WHAT IS NEEDED => For this exercise, repeat each entry exactly as written.

[Records from a data collection]

*****

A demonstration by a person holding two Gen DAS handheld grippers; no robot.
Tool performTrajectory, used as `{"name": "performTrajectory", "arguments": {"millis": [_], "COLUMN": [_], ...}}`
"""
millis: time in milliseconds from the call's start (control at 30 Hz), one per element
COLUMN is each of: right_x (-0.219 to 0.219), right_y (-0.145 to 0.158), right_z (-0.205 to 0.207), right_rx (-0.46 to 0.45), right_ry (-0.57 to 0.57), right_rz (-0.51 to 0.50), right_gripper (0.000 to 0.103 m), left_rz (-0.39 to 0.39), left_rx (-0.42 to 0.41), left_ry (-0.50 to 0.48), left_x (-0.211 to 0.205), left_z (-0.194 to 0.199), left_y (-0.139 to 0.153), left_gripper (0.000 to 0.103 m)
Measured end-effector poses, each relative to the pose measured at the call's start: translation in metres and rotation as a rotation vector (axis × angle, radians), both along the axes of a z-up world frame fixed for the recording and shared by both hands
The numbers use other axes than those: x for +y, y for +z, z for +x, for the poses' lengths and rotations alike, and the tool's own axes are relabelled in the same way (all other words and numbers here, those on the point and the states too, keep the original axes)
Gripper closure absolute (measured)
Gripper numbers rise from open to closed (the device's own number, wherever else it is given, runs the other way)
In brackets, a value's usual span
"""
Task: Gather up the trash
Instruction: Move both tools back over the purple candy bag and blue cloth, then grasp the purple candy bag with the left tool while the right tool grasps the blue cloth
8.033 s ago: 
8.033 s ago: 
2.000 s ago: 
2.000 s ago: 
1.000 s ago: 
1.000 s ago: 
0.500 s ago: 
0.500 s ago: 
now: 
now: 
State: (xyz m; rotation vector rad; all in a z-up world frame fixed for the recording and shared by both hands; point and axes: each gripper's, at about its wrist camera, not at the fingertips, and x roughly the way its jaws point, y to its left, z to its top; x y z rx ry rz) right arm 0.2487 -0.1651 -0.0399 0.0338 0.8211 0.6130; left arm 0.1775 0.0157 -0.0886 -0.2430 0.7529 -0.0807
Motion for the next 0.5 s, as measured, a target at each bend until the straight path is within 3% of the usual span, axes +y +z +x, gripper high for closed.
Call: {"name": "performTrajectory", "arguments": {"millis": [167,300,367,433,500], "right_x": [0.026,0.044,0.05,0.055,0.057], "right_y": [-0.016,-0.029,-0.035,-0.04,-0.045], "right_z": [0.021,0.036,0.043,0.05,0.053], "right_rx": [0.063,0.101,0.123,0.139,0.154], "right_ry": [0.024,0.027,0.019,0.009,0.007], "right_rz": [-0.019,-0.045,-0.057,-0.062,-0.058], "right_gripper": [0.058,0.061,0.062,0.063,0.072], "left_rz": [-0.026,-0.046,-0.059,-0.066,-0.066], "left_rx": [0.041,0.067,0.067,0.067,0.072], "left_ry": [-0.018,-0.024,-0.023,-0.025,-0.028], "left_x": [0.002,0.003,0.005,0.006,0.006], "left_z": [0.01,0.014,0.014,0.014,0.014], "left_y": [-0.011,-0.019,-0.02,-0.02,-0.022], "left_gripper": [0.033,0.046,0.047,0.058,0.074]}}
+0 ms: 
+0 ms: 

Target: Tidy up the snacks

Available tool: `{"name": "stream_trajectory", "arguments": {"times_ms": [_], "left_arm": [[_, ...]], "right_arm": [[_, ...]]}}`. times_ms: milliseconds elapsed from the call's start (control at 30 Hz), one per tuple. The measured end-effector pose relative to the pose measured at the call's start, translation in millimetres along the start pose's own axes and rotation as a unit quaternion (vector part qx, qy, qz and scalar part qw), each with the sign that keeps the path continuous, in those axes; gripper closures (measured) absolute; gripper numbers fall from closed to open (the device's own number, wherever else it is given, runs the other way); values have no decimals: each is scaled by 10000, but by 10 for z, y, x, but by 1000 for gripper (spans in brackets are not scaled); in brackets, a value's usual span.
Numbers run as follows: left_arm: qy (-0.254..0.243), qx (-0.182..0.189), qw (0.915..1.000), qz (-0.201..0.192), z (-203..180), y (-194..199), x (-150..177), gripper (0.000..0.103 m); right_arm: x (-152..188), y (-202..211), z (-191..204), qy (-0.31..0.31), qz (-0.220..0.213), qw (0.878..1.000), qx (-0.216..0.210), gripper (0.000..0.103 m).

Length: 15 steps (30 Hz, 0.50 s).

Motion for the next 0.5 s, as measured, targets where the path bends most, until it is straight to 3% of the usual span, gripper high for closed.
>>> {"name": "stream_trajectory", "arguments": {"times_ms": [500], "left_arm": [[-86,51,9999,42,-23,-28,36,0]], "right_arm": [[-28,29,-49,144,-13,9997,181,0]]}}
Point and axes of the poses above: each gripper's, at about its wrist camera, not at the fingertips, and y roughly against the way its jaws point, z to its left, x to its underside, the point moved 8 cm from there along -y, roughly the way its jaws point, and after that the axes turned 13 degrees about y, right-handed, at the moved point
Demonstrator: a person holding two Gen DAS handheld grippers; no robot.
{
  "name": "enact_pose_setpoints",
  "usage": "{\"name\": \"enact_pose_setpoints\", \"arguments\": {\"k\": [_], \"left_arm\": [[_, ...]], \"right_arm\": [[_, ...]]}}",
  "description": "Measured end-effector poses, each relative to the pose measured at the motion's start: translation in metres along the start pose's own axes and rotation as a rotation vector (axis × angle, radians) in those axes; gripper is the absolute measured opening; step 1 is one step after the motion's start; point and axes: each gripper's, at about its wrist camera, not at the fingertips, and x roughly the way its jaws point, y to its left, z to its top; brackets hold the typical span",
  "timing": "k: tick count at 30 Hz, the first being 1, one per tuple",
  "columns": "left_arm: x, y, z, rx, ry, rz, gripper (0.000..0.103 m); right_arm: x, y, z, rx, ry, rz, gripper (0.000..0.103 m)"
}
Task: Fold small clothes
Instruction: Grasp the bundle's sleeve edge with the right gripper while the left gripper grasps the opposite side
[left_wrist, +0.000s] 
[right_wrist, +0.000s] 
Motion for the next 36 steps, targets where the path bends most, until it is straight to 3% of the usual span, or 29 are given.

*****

OUTPUT OF THE TASK =>
A demonstration by a person holding two Gen DAS handheld grippers; no robot.
Tool performTrajectory, used as `{"name": "performTrajectory", "arguments": {"millis": [_], "COLUMN": [_], ...}}`
"""
millis: time in milliseconds from the call's start (control at 30 Hz), one per element
COLUMN is each of: right_x (-0.219 to 0.219), right_y (-0.145 to 0.158), right_z (-0.205 to 0.207), right_rx (-0.46 to 0.45), right_ry (-0.57 to 0.57), right_rz (-0.51 to 0.50), right_gripper (0.000 to 0.103 m), left_rz (-0.39 to 0.39), left_rx (-0.42 to 0.41), left_ry (-0.50 to 0.48), left_x (-0.211 to 0.205), left_z (-0.194 to 0.199), left_y (-0.139 to 0.153), left_gripper (0.000 to 0.103 m)
Measured end-effector poses, each relative to the pose measured at the call's start: translation in metres and rotation as a rotation vector (axis × angle, radians), both along the axes of a z-up world frame fixed for the recording and shared by both hands
The numbers use other axes than those: x for +y, y for +z, z for +x, for the poses' lengths and rotations alike, and the tool's own axes are relabelled in the same way (all other words and numbers here, those on the point and the states too, keep the original axes)
Gripper closure absolute (measured)
Gripper numbers rise from open to closed (the device's own number, wherever else it is given, runs the other way)
In brackets, a value's usual span
"""
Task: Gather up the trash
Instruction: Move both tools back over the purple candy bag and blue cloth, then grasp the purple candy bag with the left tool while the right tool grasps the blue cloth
8.033 s ago: 
8.033 s ago: 
2.000 s ago: 
2.000 s ago: 
1.000 s ago: 
1.000 s ago: 
0.500 s ago: 
0.500 s ago: 
now: 
now: 
State: (xyz m; rotation vector rad; all in a z-up world frame fixed for the recording and shared by both hands; point and axes: each gripper's, at about its wrist camera, not at the fingertips, and x roughly the way its jaws point, y to its left, z to its top; x y z rx ry rz) right arm 0.2487 -0.1651 -0.0399 0.0338 0.8211 0.6130; left arm 0.1775 0.0157 -0.0886 -0.2430 0.7529 -0.0807
Motion for the next 0.5 s, as measured, a target at each bend until the straight path is within 3% of the usual span, axes +y +z +x, gripper high for closed.
Call: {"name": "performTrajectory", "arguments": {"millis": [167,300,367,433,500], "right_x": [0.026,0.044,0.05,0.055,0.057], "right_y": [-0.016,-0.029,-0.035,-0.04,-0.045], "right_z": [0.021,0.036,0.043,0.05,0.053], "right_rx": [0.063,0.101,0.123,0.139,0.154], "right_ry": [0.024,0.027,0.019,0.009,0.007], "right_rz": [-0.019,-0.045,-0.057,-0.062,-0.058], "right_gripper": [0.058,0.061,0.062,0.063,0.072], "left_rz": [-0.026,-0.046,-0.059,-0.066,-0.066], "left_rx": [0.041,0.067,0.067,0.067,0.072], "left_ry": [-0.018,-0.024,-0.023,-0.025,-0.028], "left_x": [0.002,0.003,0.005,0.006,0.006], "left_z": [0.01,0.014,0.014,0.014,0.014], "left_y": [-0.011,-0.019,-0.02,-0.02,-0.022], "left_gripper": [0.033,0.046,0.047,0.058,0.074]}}
+0 ms: 
+0 ms: 

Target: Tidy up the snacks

Available tool: `{"name": "stream_trajectory", "arguments": {"times_ms": [_], "left_arm": [[_, ...]], "right_arm": [[_, ...]]}}`. times_ms: milliseconds elapsed from the call's start (control at 30 Hz), one per tuple. The measured end-effector pose relative to the pose measured at the call's start, translation in millimetres along the start pose's own axes and rotation as a unit quaternion (vector part qx, qy, qz and scalar part qw), each with the sign that keeps the path continuous, in those axes; gripper closures (measured) absolute; gripper numbers fall from closed to open (the device's own number, wherever else it is given, runs the other way); values have no decimals: each is scaled by 10000, but by 10 for z, y, x, but by 1000 for gripper (spans in brackets are not scaled); in brackets, a value's usual span.
Numbers run as follows: left_arm: qy (-0.254..0.243), qx (-0.182..0.189), qw (0.915..1.000), qz (-0.201..0.192), z (-203..180), y (-194..199), x (-150..177), gripper (0.000..0.103 m); right_arm: x (-152..188), y (-202..211), z (-191..204), qy (-0.31..0.31), qz (-0.220..0.213), qw (0.878..1.000), qx (-0.216..0.210), gripper (0.000..0.103 m).

Length: 15 steps (30 Hz, 0.50 s).

Motion for the next 0.5 s, as measured, targets where the path bends most, until it is straight to 3% of the usual span, gripper high for closed.
>>> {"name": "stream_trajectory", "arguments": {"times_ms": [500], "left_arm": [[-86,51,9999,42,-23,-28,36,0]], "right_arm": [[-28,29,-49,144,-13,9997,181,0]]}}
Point and axes of the poses above: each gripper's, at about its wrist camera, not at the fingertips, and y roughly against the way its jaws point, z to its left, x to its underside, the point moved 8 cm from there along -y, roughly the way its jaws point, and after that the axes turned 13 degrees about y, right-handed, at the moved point
Demonstrator: a person holding two Gen DAS handheld grippers; no robot.
{
  "name": "enact_pose_setpoints",
  "usage": "{\"name\": \"enact_pose_setpoints\", \"arguments\": {\"k\": [_], \"left_arm\": [[_, ...]], \"right_arm\": [[_, ...]]}}",
  "description": "Measured end-effector poses, each relative to the pose measured at the motion's start: translation in metres along the start pose's own axes and rotation as a rotation vector (axis × angle, radians) in those axes; gripper is the absolute measured opening; step 1 is one step after the motion's start; point and axes: each gripper's, at about its wrist camera, not at the fingertips, and x roughly the way its jaws point, y to its left, z to its top; brackets hold the typical span",
  "timing": "k: tick count at 30 Hz, the first being 1, one per tuple",
  "columns": "left_arm: x, y, z, rx, ry, rz, gripper (0.000..0.103 m); right_arm: x, y, z, rx, ry, rz, gripper (0.000..0.103 m)"
}
Task: Fold small clothes
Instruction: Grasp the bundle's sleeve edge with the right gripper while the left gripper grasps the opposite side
[left_wrist, +0.000s] 
[right_wrist, +0.000s] 
Motion for the next 36 steps, targets where the path bends most, until it is straight to 3% of the usual span, or 29 are given.

There's nothing else to the answer.